What happens to the metabolism when you fast?
Five Healthy Reasons to Fast Intermittently
how to do intermittent fasting
Women and Intermittent fasting
Seven Diet and Workout Tips
Me and Fasting
Who Should Avoid Intermittent Fasting
1. A little bit of Meal history
Many people across the world - have been brought up on the idea of three square meals a day as a normal eating pattern, but it wasn't always that way.
We don't know for sure, but suspect our early ancestors had only one main meal a day.
The Ancient Greeks, Persians, Romans and early Jews all ate one big meal per day - usually around noon or in the evening.
The Romans were obsessed with digestion and eating more than one meal was considered a form of gluttony. This thinking impacted on the way people ate for a very long time.
The habit of two meals a day was still the norm in the 19th century even among the upper-classes, and only changed recently.
A proverb at the time proclaimed this was the healthy new recipe for long life: 'To rise at six, dine at ten, sup at six and go to bed at ten makes a man live ten times ten."
2. What is INTERMITTENT FASTING?
Intermittent fasting is a scheduled eating plan that restricts your normal daily eating to a specific window of time. It’s based on the concept of feast and famine, the same eating pattern our ancestors followed.
3. What happens to the metabolism?
When you eat the body spends a few hours processing food, burning what it can from what you just consumed.
The natural sugars in any meal that aren’t immediately needed for energy are stored in the liver as glycogen. When maximum glycogen storage has been achieved, the body then stores this energy as fat. Glycogen stores are the first fuel source the body will turn to for energy. When glycogen is depleted the body will then turn to the energy stored in fat cells.

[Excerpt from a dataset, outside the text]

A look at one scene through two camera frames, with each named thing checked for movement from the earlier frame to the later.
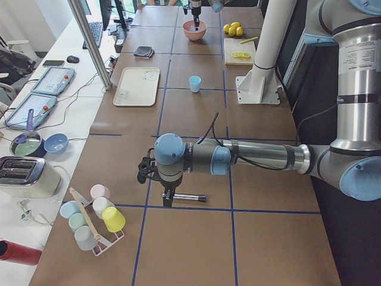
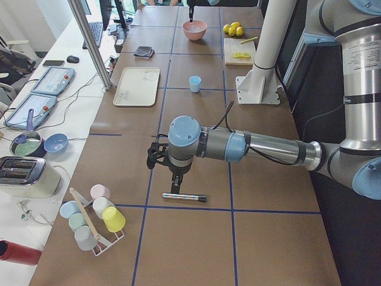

When you are in a fasting state your body doesn’t have a recently consumed meal that it can burn as energy. Instead it uses your stored fat as its primary energy source.
In general it takes between 6 to 8 hours for the body to burn through its glycogen supply.
4. Five Healthy Reasons to Fast Intermittently
Besides being easier to stick to than the classic calorie reduced diets, intermittent fasting also triggers a cascade of health benefits such as boosting metabolism increasing insulin-sensitivity, lowering blood sugar and reducing belly fat. For more about how to balance your hormones.
1. Firing up the fat burning furnace
As mentioned before the body starts to burn fat when the glycogen supply is depleted after about six to eight hours, but on top of that, intermittent fasting will also help spice up the metabolism.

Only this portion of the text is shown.